What Are Common Issues That Bother Insurance Carriers Looking to Provide Coverage?
When considering whether to insure, insurance carriers place a premium (pun intended) on candor. Companies looking to transfer exposure should always be upfront with material risks related to the matter. Unfortunately, and all too frequently, we have received submissions where potentially problematic—but potentially solvable—issues are not disclosed at all, only to be discovered during diligence through a Google search. Such omissions of clear red flags can do irreparable harm to the process, leaving the insurer unable to trust the potential insured and unlikely to offer coverage.
What Type of Information Do LBO Insurance Carriers Need Before Deciding Whether to Offer Terms?
The following is a non-exhaustive list of materials that the carrier may require before deciding on the matter:
- Current counsel’s analysis of the merits, case status, and potential damages;
- Current counsel’s budget; and
- The history (if any) of settlement negotiations.
One benefit of seeking out LBO insurance—even if the company does not ultimately purchase it—is the opportunity to have another set of eyes review the risk a company is facing.
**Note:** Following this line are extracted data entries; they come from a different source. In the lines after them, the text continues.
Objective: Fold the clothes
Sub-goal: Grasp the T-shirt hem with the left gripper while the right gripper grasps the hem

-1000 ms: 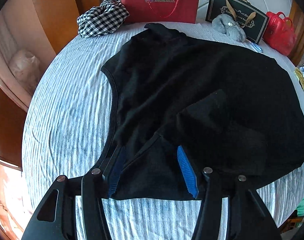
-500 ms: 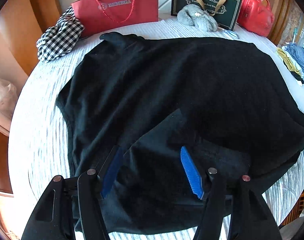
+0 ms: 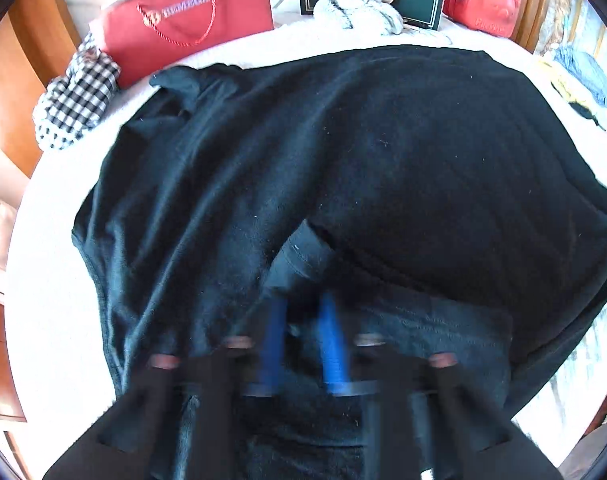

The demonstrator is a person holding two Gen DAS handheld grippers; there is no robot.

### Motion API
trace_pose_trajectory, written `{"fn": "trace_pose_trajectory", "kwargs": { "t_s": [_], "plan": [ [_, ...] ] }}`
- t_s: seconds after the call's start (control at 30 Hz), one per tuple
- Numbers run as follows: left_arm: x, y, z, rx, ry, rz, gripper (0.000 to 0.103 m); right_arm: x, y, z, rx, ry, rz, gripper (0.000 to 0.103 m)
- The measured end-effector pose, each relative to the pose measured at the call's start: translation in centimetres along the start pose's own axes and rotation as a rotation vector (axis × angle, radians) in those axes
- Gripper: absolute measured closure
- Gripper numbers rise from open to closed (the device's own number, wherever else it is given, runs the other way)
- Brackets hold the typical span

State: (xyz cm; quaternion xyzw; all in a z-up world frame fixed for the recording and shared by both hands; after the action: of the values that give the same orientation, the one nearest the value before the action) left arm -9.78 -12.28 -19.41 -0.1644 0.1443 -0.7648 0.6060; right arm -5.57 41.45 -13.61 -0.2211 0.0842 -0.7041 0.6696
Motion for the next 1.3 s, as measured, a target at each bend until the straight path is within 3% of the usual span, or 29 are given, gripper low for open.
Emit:
{"fn": "trace_pose_trajectory", "kwargs": {
  "t_s": [0.17,0.2,0.23,0.27,0.3,0.33,0.43,0.53,0.7,0.77,0.8,0.9,1.0,1.1,1.3],
  "plan": [
    [0.1,-0.3,0.6,-0.020,-0.033,0.049,0.099,0.2,-0.3,-1.2,0.018,-0.003,0.019,0.023],
    [0.2,-0.3,1.5,-0.041,-0.048,0.064,0.100,0.5,-0.3,-1.7,0.031,-0.007,0.025,0.027],
    [0.4,-0.4,2.3,-0.061,-0.064,0.079,0.100,1.0,-0.3,-1.8,0.031,0.046,0.061,0.039],
    [0.6,-0.4,3.2,-0.081,-0.079,0.096,0.100,1.5,-0.3,-2.0,0.033,0.099,0.097,0.068],
    [1.3,-0.6,4.3,-0.102,-0.083,0.122,0.100,1.7,-0.4,-2.1,0.059,0.147,0.114,0.074],
    [2.2,-0.9,5.2,-0.118,-0.077,0.149,0.100,1.8,-0.6,-2.0,0.063,0.130,0.089,0.088],
    [4.1,-1.0,8.6,-0.167,-0.082,0.198,0.100,1.8,-1.4,-1.3,0.038,0.081,0.018,0.092],
    [6.0,-1.5,11.7,-0.226,-0.090,0.227,0.100,1.8,-2.9,1.1,-0.061,-0.009,-0.070,0.092],
    [8.9,-4.0,14.6,-0.314,-0.100,0.246,0.100,3.4,-8.3,4.1,-0.194,-0.034,-0.063,0.092],
    [10.2,-6.1,14.2,-0.332,-0.102,0.245,0.100,4.8,-11.4,4.4,-0.232,-0.010,-0.030,0.095],
    [10.9,-7.3,14.0,-0.337,-0.109,0.244,0.100,5.5,-12.9,4.5,-0.251,0.001,-0.014,0.101],
    [13.2,-10.7,13.0,-0.344,-0.121,0.255,0.100,7.6,-18.0,4.2,-0.290,0.010,0.013,0.101],
    [15.4,-13.3,11.6,-0.328,-0.135,0.285,0.100,9.0,-22.3,2.5,-0.264,-0.014,0.043,0.101],
    [17.3,-14.9,9.1,-0.290,-0.155,0.302,0.100,9.8,-24.4,0.8,-0.235,-0.010,0.091,0.101],
    [19.0,-16.3,3.9,-0.221,-0.184,0.334,0.100,7.4,-27.8,-3.8,-0.207,-0.023,0.031,0.101]
  ]
}}
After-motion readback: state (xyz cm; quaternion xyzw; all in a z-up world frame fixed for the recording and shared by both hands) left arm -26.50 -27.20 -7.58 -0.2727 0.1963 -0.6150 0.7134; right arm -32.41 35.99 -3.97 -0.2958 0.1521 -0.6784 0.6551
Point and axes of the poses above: each gripper's, at about its wrist camera, not at the fingertips, and z roughly against the way its jaws point, x to its left, y to its underside, the point moved 5 cm from there along -z, roughly the way its jaws point, and after that the axes turned 1 degree about z, right-handed, at the moved point
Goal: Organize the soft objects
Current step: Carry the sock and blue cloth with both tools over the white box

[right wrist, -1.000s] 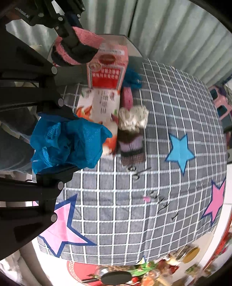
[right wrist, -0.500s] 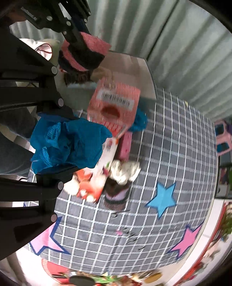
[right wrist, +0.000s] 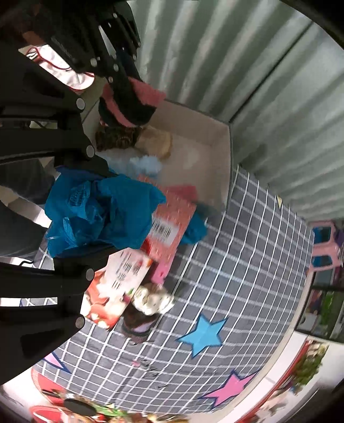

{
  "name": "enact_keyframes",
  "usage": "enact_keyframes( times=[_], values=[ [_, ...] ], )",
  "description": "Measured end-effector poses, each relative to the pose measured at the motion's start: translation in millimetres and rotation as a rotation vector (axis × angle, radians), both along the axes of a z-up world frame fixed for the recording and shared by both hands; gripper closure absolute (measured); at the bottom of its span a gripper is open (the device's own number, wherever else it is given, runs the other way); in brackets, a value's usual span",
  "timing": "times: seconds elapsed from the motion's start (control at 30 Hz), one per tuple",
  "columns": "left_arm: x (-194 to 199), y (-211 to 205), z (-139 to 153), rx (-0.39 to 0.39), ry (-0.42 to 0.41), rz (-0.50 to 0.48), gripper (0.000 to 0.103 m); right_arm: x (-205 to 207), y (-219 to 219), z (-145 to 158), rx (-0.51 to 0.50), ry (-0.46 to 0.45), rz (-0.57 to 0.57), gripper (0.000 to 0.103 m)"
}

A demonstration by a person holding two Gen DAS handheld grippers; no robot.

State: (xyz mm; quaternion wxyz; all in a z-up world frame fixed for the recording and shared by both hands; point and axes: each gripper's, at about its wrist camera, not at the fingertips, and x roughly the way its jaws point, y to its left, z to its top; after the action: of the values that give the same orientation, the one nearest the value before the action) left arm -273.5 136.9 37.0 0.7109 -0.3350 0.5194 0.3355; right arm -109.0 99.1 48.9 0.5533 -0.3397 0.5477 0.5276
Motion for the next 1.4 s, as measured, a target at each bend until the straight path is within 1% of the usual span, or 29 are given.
enact_keyframes(
  times=[0.33,0.7,0.97,1.4],
  values=[
    [-35.5,12.2,-21.1,-0.036,0.023,0.085,0.087,-49.4,29.2,-8.7,-0.019,0.021,0.113,0.061],
    [-51.2,11.0,-41.8,-0.088,0.054,0.098,0.087,-85.0,31.8,-29.9,-0.069,0.057,0.178,0.061],
    [-56.2,11.8,-47.0,-0.102,0.061,0.104,0.087,-93.4,33.1,-38.5,-0.092,0.073,0.192,0.061],
    [-51.1,16.7,-47.7,-0.099,0.057,0.096,0.087,-93.2,34.5,-40.6,-0.097,0.079,0.195,0.061]
  ],
)
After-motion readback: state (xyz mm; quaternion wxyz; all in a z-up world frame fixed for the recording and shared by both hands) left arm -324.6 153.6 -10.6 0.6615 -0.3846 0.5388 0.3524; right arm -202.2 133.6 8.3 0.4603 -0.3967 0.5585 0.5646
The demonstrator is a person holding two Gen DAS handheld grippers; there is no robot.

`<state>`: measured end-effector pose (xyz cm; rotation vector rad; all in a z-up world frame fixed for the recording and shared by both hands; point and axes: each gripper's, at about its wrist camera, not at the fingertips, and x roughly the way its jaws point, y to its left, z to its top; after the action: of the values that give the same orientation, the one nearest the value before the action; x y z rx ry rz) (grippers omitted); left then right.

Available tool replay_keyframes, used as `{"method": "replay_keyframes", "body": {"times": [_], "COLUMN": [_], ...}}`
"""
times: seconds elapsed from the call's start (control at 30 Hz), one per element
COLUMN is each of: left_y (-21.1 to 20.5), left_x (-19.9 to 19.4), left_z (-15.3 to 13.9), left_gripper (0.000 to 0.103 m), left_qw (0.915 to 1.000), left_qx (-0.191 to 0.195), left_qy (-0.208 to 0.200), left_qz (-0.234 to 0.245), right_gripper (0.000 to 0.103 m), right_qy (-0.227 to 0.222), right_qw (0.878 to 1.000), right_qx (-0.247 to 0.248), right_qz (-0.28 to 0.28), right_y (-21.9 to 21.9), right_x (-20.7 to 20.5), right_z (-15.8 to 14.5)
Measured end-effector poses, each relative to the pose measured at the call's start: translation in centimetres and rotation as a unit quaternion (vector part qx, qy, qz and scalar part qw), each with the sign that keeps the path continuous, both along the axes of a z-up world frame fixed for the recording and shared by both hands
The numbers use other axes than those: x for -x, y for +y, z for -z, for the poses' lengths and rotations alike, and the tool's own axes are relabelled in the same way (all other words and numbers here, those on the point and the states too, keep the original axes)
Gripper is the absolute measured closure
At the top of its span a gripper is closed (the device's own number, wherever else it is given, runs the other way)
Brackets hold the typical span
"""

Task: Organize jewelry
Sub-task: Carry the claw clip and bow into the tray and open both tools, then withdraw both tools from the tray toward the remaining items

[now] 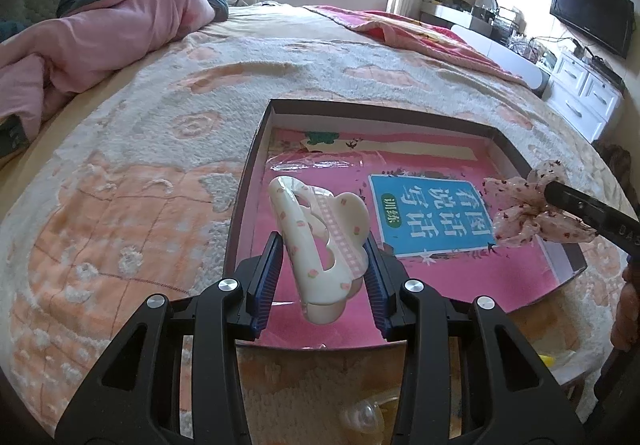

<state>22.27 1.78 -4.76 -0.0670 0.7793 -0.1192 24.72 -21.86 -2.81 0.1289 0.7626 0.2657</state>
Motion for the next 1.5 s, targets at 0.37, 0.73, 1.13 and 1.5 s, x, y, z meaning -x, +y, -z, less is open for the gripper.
{"method": "replay_keyframes", "body": {"times": [0.37,0.73,1.13,1.5], "left_y": [-0.2,-0.5,-0.7,-0.6], "left_x": [-0.6,-0.3,1.1,3.9], "left_z": [0.9,1.0,-0.6,-2.9], "left_gripper": [0.072,0.070,0.041,0.014], "left_qw": [0.9999,0.9998,0.9999,0.9990], "left_qx": [-0.007,-0.015,-0.011,0.000], "left_qy": [0.011,0.012,-0.009,-0.046], "left_qz": [0.006,0.007,0.009,0.004], "right_gripper": [0.097,0.057,0.030,0.020], "right_qy": [0.013,-0.006,-0.057,-0.091], "right_qw": [0.999,0.998,0.996,0.994], "right_qx": [0.045,0.051,0.055,0.053], "right_qz": [0.006,0.021,0.038,0.032], "right_y": [0.3,-0.7,-1.9,-1.7], "right_x": [0.3,2.2,5.7,9.0], "right_z": [2.0,1.6,0.2,-1.6]}}
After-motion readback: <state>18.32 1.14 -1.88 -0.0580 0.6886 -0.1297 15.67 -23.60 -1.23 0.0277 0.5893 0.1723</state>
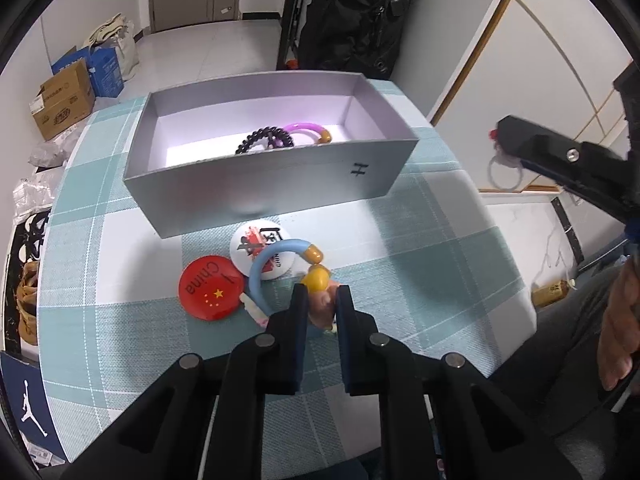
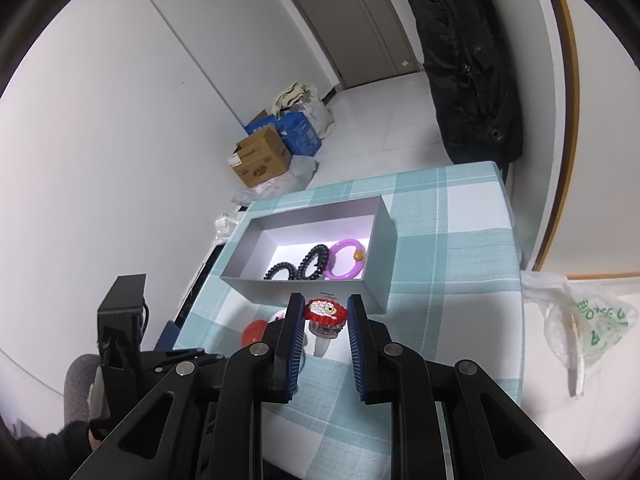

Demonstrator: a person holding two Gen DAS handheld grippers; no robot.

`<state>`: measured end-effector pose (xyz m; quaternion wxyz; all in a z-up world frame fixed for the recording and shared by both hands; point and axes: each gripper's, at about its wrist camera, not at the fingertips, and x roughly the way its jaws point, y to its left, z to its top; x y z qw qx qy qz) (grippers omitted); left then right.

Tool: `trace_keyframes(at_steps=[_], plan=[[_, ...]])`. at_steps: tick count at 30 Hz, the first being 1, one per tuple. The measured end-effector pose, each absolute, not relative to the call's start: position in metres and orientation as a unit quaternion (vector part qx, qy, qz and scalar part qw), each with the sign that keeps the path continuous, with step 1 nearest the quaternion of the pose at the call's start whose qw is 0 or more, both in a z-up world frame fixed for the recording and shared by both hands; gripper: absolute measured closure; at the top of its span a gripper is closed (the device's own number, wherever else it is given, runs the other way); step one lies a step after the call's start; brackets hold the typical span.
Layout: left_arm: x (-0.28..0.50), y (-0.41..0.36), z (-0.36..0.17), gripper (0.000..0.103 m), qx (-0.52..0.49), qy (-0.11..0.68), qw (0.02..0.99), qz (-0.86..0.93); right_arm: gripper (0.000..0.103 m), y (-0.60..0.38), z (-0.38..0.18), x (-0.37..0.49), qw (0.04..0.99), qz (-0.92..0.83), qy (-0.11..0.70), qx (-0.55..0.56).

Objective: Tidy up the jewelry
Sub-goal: 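Grasp the blue ring doll with the left tool while the right lifts the figure charm, then carry doll and figure charm into the grey box while both tools lower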

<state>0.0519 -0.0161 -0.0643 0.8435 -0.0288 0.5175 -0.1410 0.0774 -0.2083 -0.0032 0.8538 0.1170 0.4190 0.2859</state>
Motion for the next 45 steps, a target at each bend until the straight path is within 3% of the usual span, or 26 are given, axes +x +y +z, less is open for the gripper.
trace_keyframes(at_steps=[19,45], plan=[[0.049,-0.016,-0.048,0.094,-0.028,0.485,0.863,-0.142,0.082,-0.202,-0.004,0.078,0.852,0.29,0.42,0.118],[0.078,0.027,-0.011,0.094,-0.132,0.414,0.891,-0.132,0.082,-0.172,0.003,0.109,0.844,0.312,0.408,0.154]])
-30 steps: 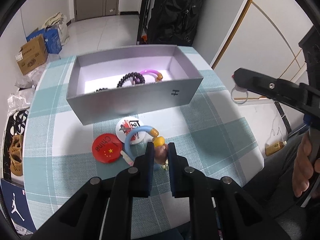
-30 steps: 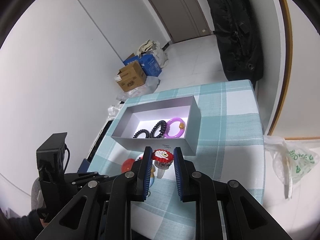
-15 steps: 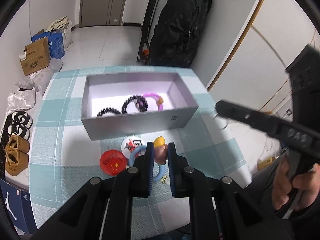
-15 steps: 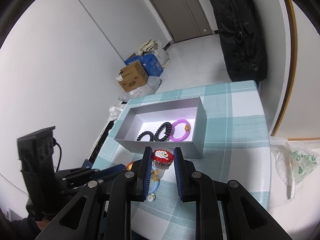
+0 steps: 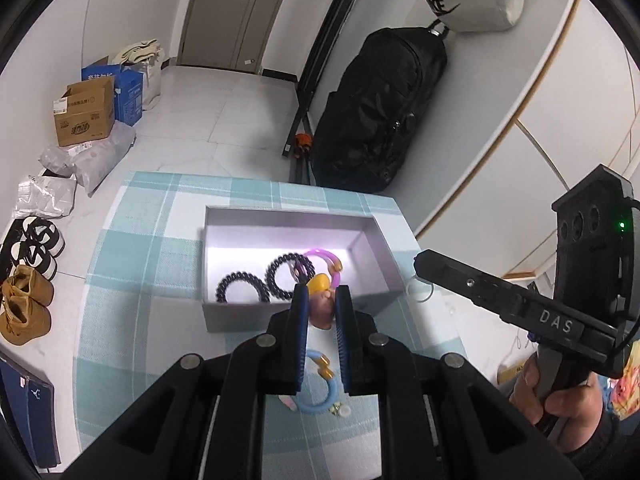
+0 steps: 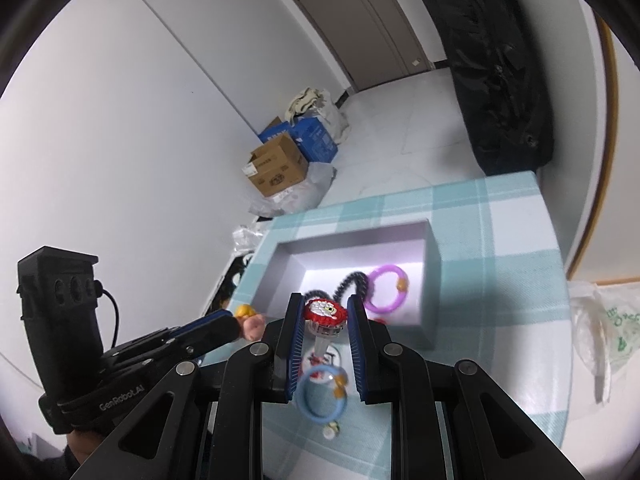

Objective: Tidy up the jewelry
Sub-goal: 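Carry doll and figure charm into the grey box while both tools lower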

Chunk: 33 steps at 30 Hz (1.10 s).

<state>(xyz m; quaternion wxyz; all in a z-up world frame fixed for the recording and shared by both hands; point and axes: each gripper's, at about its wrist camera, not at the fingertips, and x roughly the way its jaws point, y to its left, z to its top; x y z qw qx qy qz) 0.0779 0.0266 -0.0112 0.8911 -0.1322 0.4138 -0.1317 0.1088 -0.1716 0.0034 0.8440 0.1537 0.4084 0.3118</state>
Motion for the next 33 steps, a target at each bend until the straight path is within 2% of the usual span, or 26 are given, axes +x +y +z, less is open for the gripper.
trace_keyframes(at_steps=[18,33], plan=[[0.121,0.032,-0.018,0.095,-0.156,0.429,0.879,-0.136,0.082,-0.152,-0.005,0.152,0.837,0.322,0.414,0.158],[0.146,0.037,-0.041,0.095,-0.163,0.469,0.859,-0.122,0.082,-0.15,-0.03,0.177,0.82,0.307,0.452,0.168]])
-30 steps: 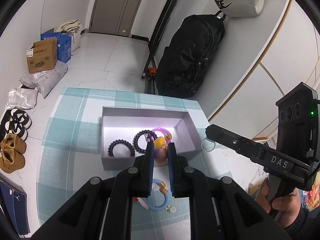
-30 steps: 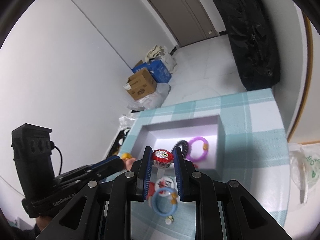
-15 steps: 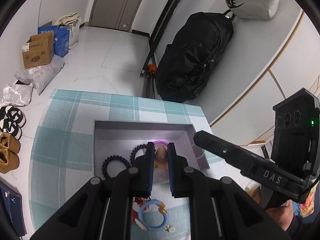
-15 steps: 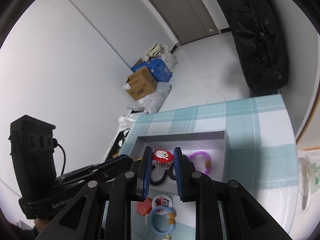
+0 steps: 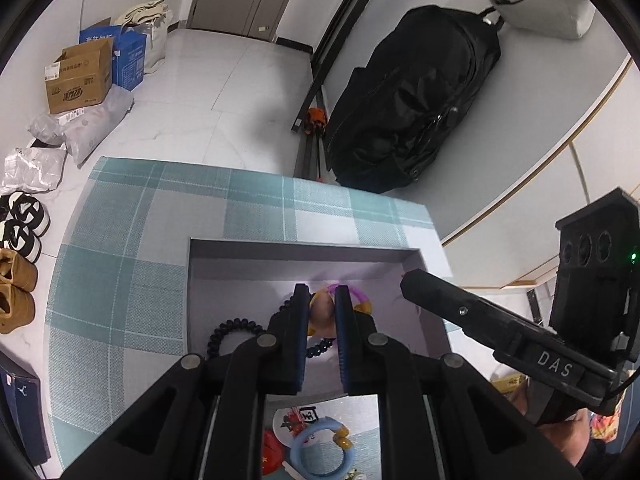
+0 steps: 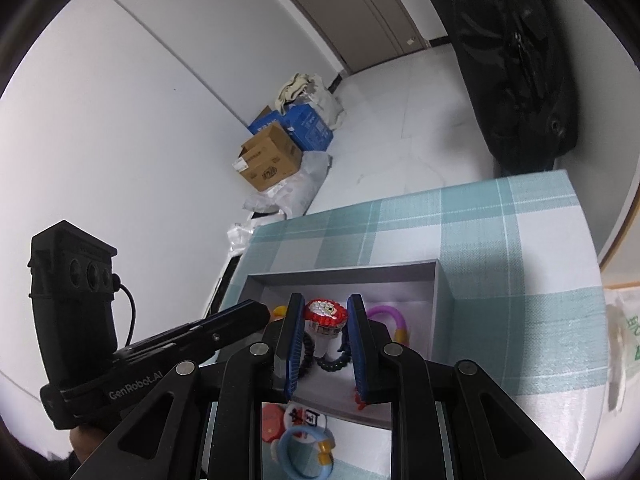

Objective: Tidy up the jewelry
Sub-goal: 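Carry doll and figure charm into the grey box while both tools lower, then open both tools in the box and lift them back out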

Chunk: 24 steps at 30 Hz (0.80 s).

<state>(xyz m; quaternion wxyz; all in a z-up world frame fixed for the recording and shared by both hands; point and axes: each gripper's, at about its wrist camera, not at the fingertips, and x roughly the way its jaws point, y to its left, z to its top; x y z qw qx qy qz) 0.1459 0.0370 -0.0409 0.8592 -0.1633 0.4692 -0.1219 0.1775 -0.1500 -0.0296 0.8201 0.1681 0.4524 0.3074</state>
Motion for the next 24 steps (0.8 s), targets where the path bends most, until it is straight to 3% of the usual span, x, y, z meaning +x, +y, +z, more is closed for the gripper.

Indeed, not just any set of eyes, but those of an entity looking to back the risk financially. In our experience, the insurer’s assessment can help focus the company on the strengths and weaknesses of the case, all of which inures to the company’s benefit as it proceeds with litigation (either with or without insurance coverage).
Ultimately, LBO insurance can be adapted to fit a wide array of complex litigation issues. It can help remove obstacles from the path of deals and assist companies to prepare for a sale. And at its core, it aims to take uncertainty off the books and allow companies to move forward with transactions that will help them grow and thrive.